Show all lines containing "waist" from the data below.

[[ EXTRACTED RECORDS, beginning ]]

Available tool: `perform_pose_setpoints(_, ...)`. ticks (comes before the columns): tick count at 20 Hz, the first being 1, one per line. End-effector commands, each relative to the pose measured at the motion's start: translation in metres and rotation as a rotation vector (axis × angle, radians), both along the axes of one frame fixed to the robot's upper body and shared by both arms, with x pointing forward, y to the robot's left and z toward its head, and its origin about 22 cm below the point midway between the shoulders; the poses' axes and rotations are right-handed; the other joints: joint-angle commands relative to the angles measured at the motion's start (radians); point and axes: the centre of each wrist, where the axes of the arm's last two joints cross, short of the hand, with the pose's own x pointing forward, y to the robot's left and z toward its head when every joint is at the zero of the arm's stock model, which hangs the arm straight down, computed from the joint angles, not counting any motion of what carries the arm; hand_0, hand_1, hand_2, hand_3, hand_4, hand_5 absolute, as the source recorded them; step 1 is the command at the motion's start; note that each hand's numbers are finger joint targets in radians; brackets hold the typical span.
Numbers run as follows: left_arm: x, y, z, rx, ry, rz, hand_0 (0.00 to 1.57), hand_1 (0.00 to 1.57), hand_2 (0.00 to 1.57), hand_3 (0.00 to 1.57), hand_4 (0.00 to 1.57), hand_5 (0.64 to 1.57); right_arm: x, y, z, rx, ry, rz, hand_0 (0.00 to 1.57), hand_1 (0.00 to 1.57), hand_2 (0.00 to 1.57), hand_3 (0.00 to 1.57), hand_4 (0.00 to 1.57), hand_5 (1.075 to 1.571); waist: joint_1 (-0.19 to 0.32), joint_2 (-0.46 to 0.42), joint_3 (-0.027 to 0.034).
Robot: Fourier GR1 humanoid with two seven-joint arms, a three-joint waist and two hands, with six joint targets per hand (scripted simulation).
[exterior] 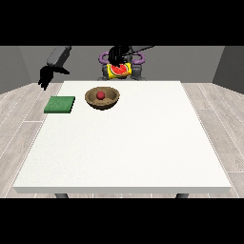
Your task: Pick the cup and pour the ball into the bowl, then pick the bowl and place it on the pad
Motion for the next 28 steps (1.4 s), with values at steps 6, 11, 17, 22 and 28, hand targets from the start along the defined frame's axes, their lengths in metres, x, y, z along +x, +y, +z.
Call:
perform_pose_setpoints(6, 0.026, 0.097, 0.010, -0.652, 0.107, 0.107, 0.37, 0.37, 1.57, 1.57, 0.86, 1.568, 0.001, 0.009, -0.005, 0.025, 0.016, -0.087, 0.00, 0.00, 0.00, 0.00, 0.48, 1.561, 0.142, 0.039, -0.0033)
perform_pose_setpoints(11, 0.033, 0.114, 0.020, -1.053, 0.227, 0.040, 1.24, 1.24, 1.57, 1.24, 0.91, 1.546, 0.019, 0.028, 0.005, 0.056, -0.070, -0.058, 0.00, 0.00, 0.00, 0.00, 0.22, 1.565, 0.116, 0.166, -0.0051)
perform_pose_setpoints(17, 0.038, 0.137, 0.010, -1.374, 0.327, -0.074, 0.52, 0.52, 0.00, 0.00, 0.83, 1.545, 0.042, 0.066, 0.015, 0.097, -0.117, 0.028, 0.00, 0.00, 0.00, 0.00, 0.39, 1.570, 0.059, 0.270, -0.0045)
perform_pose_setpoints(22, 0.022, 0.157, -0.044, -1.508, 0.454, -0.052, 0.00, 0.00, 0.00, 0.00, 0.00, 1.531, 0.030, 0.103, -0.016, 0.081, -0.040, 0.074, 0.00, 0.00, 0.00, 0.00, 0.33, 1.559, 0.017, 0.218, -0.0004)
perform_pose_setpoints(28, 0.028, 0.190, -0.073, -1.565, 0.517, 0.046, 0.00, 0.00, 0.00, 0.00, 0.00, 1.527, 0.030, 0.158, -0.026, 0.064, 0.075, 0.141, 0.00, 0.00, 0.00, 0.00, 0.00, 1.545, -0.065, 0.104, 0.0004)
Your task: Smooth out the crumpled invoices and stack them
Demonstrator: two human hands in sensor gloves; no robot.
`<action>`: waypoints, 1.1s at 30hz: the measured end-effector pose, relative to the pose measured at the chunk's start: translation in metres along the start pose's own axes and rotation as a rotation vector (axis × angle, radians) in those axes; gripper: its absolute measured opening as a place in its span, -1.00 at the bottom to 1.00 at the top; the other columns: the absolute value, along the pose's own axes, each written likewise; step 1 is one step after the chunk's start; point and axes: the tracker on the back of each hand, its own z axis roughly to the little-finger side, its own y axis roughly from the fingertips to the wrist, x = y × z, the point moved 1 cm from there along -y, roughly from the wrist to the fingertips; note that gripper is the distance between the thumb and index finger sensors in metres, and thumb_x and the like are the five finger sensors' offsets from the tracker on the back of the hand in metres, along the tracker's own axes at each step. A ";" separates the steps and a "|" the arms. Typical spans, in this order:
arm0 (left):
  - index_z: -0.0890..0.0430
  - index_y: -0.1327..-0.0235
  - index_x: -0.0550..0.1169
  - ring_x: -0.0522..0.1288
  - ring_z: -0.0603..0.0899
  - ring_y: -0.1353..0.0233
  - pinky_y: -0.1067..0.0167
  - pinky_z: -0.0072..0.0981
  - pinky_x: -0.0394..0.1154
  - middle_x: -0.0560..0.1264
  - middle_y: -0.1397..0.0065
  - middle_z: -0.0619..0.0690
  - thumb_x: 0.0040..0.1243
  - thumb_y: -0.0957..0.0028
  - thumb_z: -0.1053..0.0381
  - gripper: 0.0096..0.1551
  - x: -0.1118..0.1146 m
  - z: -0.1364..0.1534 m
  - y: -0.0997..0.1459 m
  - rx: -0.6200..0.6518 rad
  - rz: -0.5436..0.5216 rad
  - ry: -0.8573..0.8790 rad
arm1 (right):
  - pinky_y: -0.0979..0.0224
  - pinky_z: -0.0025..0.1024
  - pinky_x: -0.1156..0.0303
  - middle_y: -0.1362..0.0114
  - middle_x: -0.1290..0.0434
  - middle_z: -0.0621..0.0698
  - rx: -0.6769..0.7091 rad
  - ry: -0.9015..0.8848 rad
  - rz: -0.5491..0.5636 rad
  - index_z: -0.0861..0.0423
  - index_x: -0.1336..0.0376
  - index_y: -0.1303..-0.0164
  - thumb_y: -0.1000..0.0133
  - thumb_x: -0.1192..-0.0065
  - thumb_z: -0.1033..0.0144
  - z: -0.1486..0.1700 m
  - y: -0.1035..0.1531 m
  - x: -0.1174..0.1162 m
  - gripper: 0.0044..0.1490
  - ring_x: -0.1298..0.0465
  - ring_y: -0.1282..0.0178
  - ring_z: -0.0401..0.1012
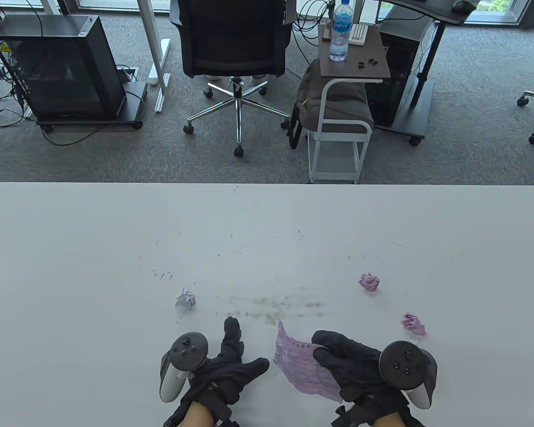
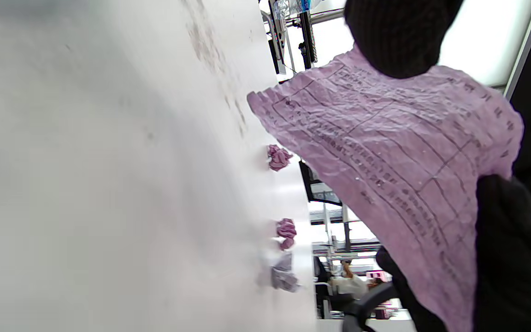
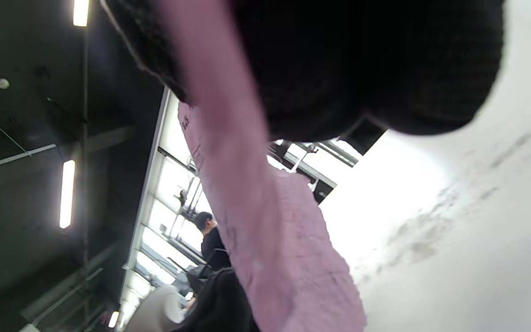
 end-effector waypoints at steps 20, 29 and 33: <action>0.13 -0.54 0.40 0.51 0.24 -0.41 -0.31 0.10 0.49 0.11 -0.62 0.19 0.18 -0.28 0.21 -0.47 0.001 -0.025 0.003 0.216 0.000 0.124 | 0.23 -0.27 -0.65 0.07 -0.63 0.11 -0.195 0.045 0.056 0.14 -0.33 -0.24 -0.14 -0.35 0.28 0.032 0.002 0.009 -0.52 -0.64 0.34 -0.20; 0.15 -0.51 0.39 0.61 0.13 -0.14 -0.24 0.11 0.52 0.13 -0.60 0.15 0.20 -0.21 0.29 -0.44 0.007 -0.046 0.008 0.218 -0.128 -0.371 | 0.23 -0.26 -0.65 0.07 -0.63 0.11 -0.213 0.312 0.058 0.14 -0.34 -0.22 -0.13 -0.35 0.27 0.033 0.002 -0.002 -0.52 -0.64 0.33 -0.19; 0.14 -0.53 0.36 0.62 0.13 -0.07 -0.21 0.09 0.53 0.11 -0.59 0.14 0.20 -0.20 0.29 -0.40 0.010 -0.052 0.010 0.222 -0.157 -0.499 | 0.23 -0.25 -0.65 0.08 -0.63 0.12 -0.198 0.374 0.066 0.14 -0.34 -0.21 -0.11 -0.35 0.29 0.029 0.002 -0.007 -0.52 -0.64 0.34 -0.19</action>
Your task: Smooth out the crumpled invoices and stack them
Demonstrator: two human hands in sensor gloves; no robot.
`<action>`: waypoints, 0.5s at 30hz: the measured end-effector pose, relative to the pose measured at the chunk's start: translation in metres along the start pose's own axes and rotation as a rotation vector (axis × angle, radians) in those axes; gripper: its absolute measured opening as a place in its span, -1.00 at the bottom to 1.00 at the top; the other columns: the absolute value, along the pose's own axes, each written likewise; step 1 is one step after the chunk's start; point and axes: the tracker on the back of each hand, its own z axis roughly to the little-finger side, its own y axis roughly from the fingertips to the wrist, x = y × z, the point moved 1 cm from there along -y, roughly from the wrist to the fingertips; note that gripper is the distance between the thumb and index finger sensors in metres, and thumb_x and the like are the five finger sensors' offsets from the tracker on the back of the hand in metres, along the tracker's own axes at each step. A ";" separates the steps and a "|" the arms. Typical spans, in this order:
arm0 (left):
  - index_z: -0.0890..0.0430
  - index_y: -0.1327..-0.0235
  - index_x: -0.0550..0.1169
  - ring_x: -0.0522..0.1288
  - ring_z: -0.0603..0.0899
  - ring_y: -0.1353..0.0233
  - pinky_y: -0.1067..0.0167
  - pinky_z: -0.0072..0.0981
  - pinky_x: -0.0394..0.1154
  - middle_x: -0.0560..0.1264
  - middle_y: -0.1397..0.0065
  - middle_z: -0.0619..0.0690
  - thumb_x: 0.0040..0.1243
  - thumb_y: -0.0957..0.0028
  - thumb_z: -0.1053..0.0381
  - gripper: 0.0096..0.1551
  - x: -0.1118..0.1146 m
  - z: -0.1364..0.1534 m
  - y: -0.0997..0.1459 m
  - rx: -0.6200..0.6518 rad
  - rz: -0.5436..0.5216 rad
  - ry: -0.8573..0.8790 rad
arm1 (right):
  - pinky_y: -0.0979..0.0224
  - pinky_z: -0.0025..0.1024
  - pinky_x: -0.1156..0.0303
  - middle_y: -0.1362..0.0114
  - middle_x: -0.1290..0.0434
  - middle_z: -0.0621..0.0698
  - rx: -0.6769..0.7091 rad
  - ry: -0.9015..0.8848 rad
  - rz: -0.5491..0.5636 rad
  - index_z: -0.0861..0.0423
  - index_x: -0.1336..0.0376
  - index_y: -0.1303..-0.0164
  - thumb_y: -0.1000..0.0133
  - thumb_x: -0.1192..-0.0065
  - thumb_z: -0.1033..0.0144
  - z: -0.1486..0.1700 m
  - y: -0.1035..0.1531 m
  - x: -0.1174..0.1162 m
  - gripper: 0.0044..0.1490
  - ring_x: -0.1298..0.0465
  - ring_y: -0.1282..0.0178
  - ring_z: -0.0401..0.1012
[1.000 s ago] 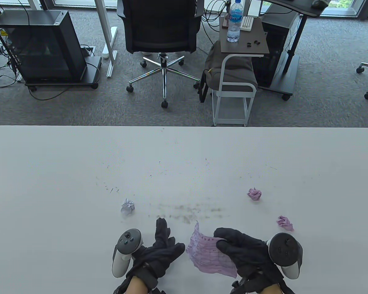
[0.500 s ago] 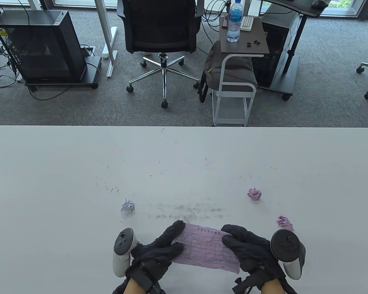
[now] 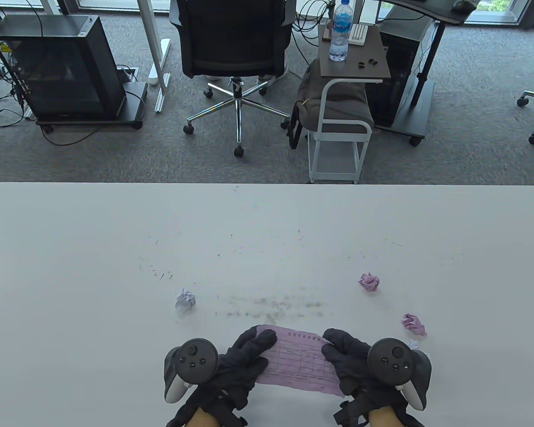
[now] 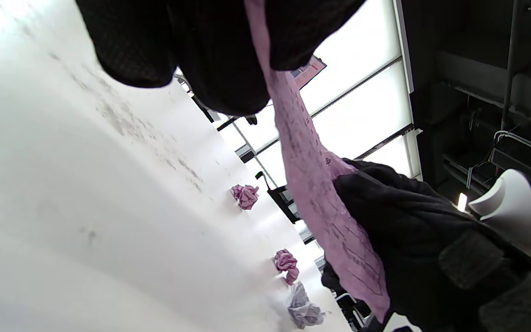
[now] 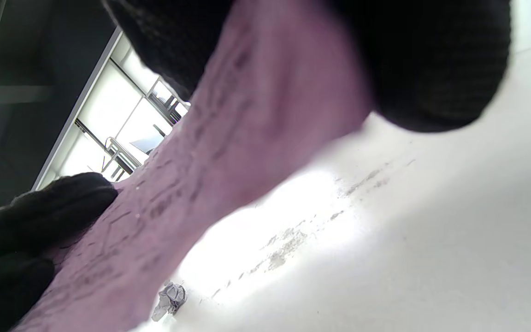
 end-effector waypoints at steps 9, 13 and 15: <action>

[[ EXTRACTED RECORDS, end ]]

(ANSWER TO THIS TASK)
Numbers run as follows: left_arm: x, y, z, rx, ry, rz, hand_0 (0.00 to 1.57), hand_1 (0.00 to 1.57), hand_2 (0.00 to 1.57), hand_3 (0.00 to 1.57), hand_4 (0.00 to 1.57), hand_5 (0.64 to 1.57); right_arm: x, y, z, rx, ry, rz, hand_0 (0.00 to 1.57), hand_1 (0.00 to 1.57), hand_2 (0.00 to 1.57), hand_3 (0.00 to 1.57), hand_4 (0.00 to 1.57), hand_5 (1.075 to 1.571); waist: joint_1 (-0.19 to 0.32), joint_2 (-0.46 to 0.42), joint_3 (-0.027 to 0.034).
Robot: Fourier GR1 humanoid with two seven-joint arms, a three-joint waist and two hands, with six joint targets per hand (scripted simulation).

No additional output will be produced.